Попривыкнув к ломкой полутьме, Петр Васильевич скользнул взглядом поверх голов в ту сторону, откуда звучал голос, и по золотой оправе, блеснувшей в полоске света от окна, узнал бывшего смазчика из вагоноремонтного со странной фамилией Гупак. О нем и раньше поговари-вали разное, теперь же, слушая его ровную, без единой заминки речь, Петр Васильевич лишь посожалел в душе: «Миновали тебя вовремя твои девять грамм, ваше преподобие…»
— И ушел покой из их мертвых сердец. Возжаждали они всесветной боли. «Сподобим братьев! — кричали гибнущие, истекая кровью. — Сподобим их нашей истины!» И лишь мудрые остались тверды мыслию в этом безумии. У них было средство спасти Город, вырвать с корнем источник несчастья — Пришельца. Но это означало причинить горожанам неизмеримо более тяжкую боль — боль пробуждения в разрушенном Городе. И тогда взоры мудрых обратились к Синаю. Там, среди песчаной пустыни проводил остаток жизни в молитве и раздумье прямой потомок Основателя Города, Пророк Светоч. И мудрые пришли к нему и рассказали ему обо всем. И Пророк выслушал их и сказал: «Это должно было случиться. Безумие угрожает всей земле. И, в назидание остальным, Городу указано своим страданием воочию указать другим Городам, чем это может кончиться. И поколению живущих уже нет спасения. Они сломали не плоть свою — душу, а душа невосполнима. Поэтому сказано вам в Книге Вечности увести из города детей. Пусть вернутся они на отчее пепелище здоровыми духом и телом». Вот что сказал Пророк.

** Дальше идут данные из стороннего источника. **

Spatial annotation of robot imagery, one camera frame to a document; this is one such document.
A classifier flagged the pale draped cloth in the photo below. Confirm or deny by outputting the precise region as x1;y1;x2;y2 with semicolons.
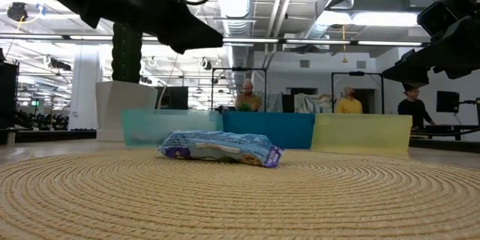
294;92;334;114

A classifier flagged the black background table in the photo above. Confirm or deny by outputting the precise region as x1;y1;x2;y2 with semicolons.
409;123;480;143

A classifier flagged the tall black cabinet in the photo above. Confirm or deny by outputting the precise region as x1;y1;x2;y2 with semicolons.
0;61;20;131

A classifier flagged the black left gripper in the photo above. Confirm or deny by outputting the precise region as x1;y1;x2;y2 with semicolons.
80;0;224;55

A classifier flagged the black ceiling device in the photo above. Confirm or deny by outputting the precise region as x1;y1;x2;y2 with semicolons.
7;1;29;23

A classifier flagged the black background screen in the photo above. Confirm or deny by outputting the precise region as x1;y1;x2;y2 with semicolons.
155;85;190;111

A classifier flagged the black monitor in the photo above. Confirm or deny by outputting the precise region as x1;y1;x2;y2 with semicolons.
436;90;461;113

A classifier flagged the yellow hanging cord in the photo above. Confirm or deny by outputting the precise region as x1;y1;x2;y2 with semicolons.
340;25;348;64

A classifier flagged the round woven straw placemat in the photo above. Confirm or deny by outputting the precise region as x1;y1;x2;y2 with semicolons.
0;148;480;240

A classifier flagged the long ceiling light strip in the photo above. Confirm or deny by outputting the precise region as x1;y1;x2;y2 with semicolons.
0;34;65;41
223;37;281;44
355;40;424;47
284;38;352;46

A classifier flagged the green cactus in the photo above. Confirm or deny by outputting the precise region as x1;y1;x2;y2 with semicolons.
111;22;143;83

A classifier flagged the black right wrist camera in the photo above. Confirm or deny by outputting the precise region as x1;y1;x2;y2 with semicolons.
416;1;464;37

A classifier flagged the blue plastic bin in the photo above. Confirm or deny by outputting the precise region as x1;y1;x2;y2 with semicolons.
222;111;316;150

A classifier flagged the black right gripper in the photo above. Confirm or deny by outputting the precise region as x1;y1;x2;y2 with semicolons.
382;14;480;86

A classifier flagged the white plant pot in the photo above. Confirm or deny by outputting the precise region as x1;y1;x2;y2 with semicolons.
95;80;158;143

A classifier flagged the silver spiral air duct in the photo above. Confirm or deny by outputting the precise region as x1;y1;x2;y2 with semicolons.
215;0;257;86

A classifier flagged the yellow translucent plastic bin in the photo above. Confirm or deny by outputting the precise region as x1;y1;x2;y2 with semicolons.
310;113;413;155

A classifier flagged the bright ceiling light panel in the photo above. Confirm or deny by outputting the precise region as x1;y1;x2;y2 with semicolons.
316;9;419;28

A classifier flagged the person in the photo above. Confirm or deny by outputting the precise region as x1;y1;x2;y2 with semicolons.
397;82;438;128
335;85;364;115
234;78;263;113

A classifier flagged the blue granola bar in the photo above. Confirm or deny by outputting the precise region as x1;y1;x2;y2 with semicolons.
157;130;285;169

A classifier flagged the teal translucent plastic bin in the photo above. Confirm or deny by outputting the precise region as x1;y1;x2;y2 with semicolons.
120;109;224;148

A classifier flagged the black aluminium table frame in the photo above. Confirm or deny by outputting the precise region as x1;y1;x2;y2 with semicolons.
0;127;480;155

Внезапно голос Гупака взвился до самой высокой ноты, и он прокричал резко и требовательно:
— Так уведите же детей, братове! Не давайте калечить их души! Пусть оставят дети ваши их богомерзкие школы! Пусть не ступит нога ребенка на порог их языческих капищ! Уведите детей, братове! Спасите души, не тронутые порчью!
Последнюю фразу тот произнес уже просительным шепотом, и комната дружно откликнулась на его призыв взволнованным одобрением.